Only certain lines below are wanted: those starting at the line containing "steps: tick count" and ending at the line containing "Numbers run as", both included, each retyped exactly.
--- RAW DATA Enclosed Below ---
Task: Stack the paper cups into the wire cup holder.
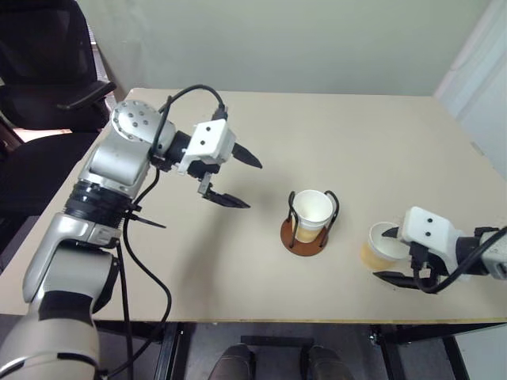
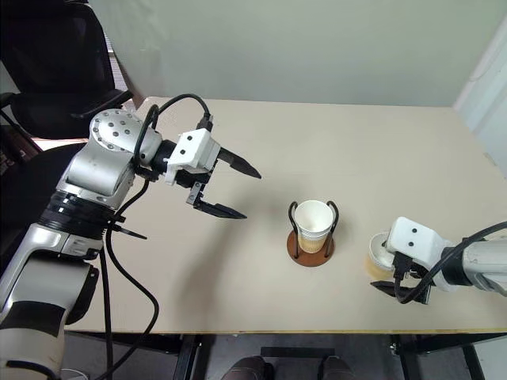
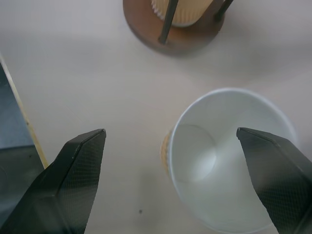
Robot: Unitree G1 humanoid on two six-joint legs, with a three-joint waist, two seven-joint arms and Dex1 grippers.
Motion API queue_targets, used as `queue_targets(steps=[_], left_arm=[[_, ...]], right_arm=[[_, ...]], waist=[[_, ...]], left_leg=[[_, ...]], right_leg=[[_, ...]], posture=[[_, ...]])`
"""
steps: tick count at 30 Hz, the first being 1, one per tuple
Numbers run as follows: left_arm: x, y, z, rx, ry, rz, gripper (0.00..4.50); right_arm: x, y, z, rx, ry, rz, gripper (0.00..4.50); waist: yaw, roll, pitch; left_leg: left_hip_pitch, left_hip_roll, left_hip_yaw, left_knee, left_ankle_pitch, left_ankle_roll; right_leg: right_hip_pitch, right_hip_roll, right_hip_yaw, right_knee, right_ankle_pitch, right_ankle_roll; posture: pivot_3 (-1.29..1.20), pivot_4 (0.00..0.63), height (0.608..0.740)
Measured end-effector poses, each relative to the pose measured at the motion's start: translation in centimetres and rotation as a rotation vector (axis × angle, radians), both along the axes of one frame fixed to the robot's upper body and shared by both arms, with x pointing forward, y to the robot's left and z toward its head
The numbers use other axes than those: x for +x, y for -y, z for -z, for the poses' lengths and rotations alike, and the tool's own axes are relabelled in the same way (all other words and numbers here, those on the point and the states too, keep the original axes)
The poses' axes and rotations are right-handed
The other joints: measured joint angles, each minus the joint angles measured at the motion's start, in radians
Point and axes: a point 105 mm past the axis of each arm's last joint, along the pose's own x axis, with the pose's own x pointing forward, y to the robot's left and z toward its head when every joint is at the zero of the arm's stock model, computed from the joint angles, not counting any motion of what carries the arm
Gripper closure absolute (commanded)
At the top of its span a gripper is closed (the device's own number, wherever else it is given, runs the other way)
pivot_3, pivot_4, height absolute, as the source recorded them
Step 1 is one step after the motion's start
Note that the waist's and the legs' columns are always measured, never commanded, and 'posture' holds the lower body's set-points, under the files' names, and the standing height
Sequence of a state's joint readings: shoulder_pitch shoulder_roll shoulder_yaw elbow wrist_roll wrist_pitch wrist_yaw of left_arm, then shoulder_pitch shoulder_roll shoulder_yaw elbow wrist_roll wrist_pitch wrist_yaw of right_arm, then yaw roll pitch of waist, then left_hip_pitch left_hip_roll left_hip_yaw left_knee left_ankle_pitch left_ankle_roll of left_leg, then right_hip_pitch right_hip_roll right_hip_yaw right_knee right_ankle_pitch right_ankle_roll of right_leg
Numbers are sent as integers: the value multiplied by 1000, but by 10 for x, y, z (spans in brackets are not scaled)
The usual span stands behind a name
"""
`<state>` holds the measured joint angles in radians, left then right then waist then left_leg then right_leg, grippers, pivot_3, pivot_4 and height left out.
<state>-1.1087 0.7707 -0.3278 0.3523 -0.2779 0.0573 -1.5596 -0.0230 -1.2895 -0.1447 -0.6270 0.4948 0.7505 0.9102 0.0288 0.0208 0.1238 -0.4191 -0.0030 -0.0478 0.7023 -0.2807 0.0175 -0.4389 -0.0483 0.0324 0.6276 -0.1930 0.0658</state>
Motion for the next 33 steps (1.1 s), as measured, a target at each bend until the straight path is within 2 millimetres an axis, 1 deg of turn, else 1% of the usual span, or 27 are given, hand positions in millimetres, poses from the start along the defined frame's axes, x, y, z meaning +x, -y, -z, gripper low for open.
queue_targets(steps=[3,7,9,14,20,22,23,25,27,29,31,33], left_arm=[[0,-2,0,-5,0,-15,0],[3,-6,7,5,-11,-41,0],[3,-7,6,4,-4,-50,0],[2,-5,3,3,12,-42,0],[3,-7,3,-14,1,-61,0],[3,-10,4,-25,-17,-78,0],[3,-14,4,-32,-30,-94,0],[2,-22,3,-23,-56,-125,0],[0,-29,1,-33,-90,-145,0],[-1,-33,-2,-59,-120,-161,0],[-2,-35,-4,-86,-145,-171,0],[-2,-38,-6,-100,-156,-180,0]], right_arm=[[1,-1,6,-22,-17,-13,583],[5,-3,5,-39,-3,-24,2015],[6,-4,6,-45,-3,-30,2771],[5,-4,8,-58,-14,-38,4466],[7,-3,5,-65,-6,-38,4466],[7,-2,-1,-54,-6,-41,4466],[8,-3,-11,-45,1,-50,4466],[10,-6,-44,-41,63,-86,4466],[9,-15,-81,-37,149,-152,4466],[4,-28,-106,-28,203,-236,4466],[0,-43,-123,-26,240,-327,4466],[-2,-60,-130,-13,245,-420,4466]], waist=[[-1,0,0],[-2,0,0],[-2,0,0],[-2,0,0],[-3,0,0],[-3,0,0],[-4,0,0],[-6,0,0],[-9,0,0],[-12,0,0],[-16,0,0],[-18,0,0]], left_leg=[[0,0,0,0,0,0],[1,0,0,0,0,0],[0,0,0,0,0,0],[0,0,0,-1,0,0],[0,0,0,-1,0,0],[0,0,0,-1,0,0],[0,0,1,-1,0,0],[0,0,1,-2,0,0],[0,0,1,-3,1,-1],[0,0,0,-3,1,-1],[0,0,-1,-4,1,-1],[0,0,-2,-3,1,-1]], right_leg=[[0,0,0,0,0,0],[0,0,0,0,0,-1],[0,-1,0,0,0,-1],[0,-1,0,-1,0,-1],[0,-1,0,0,1,-1],[0,-1,0,0,1,-1],[-1,-1,0,0,1,-1],[-1,-1,0,0,0,-1],[-2,-1,0,0,0,-3],[-2,0,0,0,-1,-4],[-2,0,-1,0,-2,-5],[-2,0,-2,0,-2,-5]], posture=[[0,150,740],[0,150,740],[0,150,740],[0,150,740],[0,150,740],[0,150,740],[0,150,740],[0,150,740],[0,150,740],[0,150,740],[0,150,740],[0,150,740]])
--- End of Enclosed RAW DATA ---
RESULT FOR THIS TASK:
steps: tick count at 30 Hz, the first being 1, one per tuple
Numbers run as follows: left_arm: x, y, z, rx, ry, rz, gripper (0.00..4.50); right_arm: x, y, z, rx, ry, rz, gripper (0.00..4.50); waist: yaw, roll, pitch; left_leg: left_hip_pitch, left_hip_roll, left_hip_yaw, left_knee, left_ankle_pitch, left_ankle_roll; right_leg: right_hip_pitch, right_hip_roll, right_hip_yaw, right_knee, right_ankle_pitch, right_ankle_roll; posture: pivot_3 (-1.29..1.20), pivot_4 (0.00..0.63), height (0.608..0.740)

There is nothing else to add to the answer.